TASK BRIEF |
Look through the data below and extract, unchanged, the lines from the one that contains "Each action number" to the one that contains "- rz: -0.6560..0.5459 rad", both included.

RECORDED DATA |
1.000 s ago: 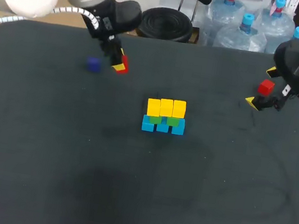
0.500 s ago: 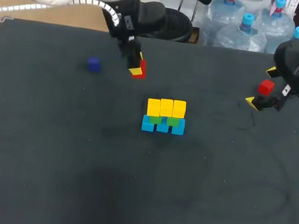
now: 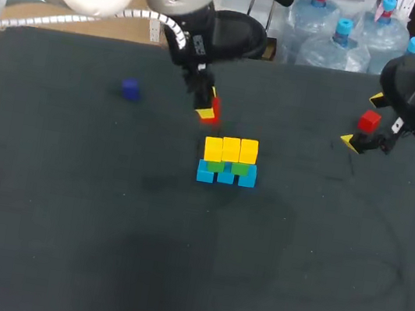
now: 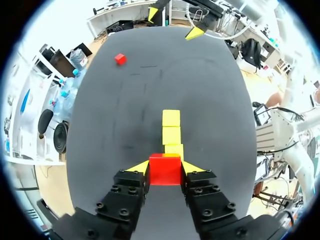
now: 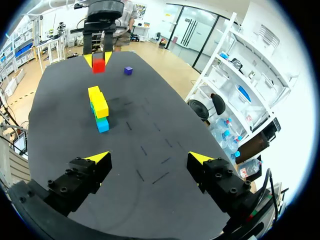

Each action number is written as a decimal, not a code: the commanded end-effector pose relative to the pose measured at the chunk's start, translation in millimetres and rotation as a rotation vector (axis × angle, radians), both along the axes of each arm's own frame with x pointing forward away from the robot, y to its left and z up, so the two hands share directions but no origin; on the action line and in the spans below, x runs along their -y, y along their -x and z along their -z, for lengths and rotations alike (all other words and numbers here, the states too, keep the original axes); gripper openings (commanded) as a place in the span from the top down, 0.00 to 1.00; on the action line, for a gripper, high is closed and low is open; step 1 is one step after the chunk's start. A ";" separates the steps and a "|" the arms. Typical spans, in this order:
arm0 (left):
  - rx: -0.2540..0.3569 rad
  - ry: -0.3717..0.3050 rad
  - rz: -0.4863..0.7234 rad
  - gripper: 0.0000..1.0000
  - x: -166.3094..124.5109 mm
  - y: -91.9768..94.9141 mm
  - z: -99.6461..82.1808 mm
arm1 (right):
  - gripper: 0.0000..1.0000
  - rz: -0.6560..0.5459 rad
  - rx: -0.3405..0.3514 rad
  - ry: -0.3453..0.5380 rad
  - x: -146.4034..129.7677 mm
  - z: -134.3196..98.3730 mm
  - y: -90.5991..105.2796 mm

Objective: Place the blue cubes, place green cubes on the blue cubes, place the yellow cubes on the green cubes, then place the red cubes on the yellow cubes, and place purple cube on the red cubes.

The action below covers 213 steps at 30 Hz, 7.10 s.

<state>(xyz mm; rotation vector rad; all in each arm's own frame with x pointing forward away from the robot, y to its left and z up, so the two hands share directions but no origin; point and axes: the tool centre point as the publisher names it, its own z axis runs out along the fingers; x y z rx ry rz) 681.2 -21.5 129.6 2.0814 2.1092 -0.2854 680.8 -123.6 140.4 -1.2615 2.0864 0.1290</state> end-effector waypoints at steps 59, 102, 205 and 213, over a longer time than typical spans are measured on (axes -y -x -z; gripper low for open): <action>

EXERCISE RESPONSE |
Each action number is written as a decimal, not a code: the commanded end-effector pose relative to the pose measured at the chunk's start, translation in millimetres and rotation as a rotation vector (axis × angle, radians), both along the axes of each arm's own frame with x pointing forward away from the robot, y to its left and z up, so the two hands share directions but no origin; on the action line and in the spans below, x runs along their -y, y along their -x and z along their -z, for lengths and rotations alike (all other words and numbers here, the states too, keep the original axes); gripper openings (commanded) as a place in the span from the top down, 0.00 to 1.00; on the action line, for a gripper, high is closed and low is open; step 1 is one step after the chunk's start. A ";" separates the steps and a "|" the arms. Typical spans, in this order:
arm0 (left):
  - rx: -0.2540..0.3569 rad
  - ry: -0.3717..0.3050 rad
  - rz: -0.4863..0.7234 rad
  - gripper: 0.0000..1.0000
  - x: -166.3094..124.5109 mm
  - y: -91.9768..94.9141 mm
  - z: -99.6461..82.1808 mm
arm1 (right):
  - gripper: 0.0000..1.0000
  - rz: -0.6560..0.5459 rad

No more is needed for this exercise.